▶ **Activity**
Each entry below must appear in the output exactly as written.

******

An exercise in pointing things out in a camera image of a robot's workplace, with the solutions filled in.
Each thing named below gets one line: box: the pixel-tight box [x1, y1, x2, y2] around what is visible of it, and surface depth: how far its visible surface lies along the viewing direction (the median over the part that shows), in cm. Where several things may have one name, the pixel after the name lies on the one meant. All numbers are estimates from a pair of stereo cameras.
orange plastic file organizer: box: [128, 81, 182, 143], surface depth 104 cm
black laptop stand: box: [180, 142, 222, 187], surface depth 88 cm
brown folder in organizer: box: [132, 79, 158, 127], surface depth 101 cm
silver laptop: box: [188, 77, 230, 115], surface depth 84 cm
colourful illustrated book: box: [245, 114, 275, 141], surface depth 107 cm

******

▶ **Your solution**
An exercise in pointing things out in a camera image of a robot's workplace, with the solutions filled in.
Each thing named below gets one line: box: the pixel-tight box [x1, y1, x2, y2] around what is visible of it, and surface depth: how far its visible surface lies along the viewing direction (the median over the part that shows), in cm. Where several things may have one name, the pixel after the name lies on the one meant. All numbers are estimates from a pair of stereo cameras.
orange plastic file organizer: box: [128, 81, 182, 143], surface depth 104 cm
black laptop stand: box: [180, 142, 222, 187], surface depth 88 cm
brown folder in organizer: box: [132, 79, 158, 127], surface depth 101 cm
silver laptop: box: [188, 77, 230, 115], surface depth 84 cm
colourful illustrated book: box: [245, 114, 275, 141], surface depth 107 cm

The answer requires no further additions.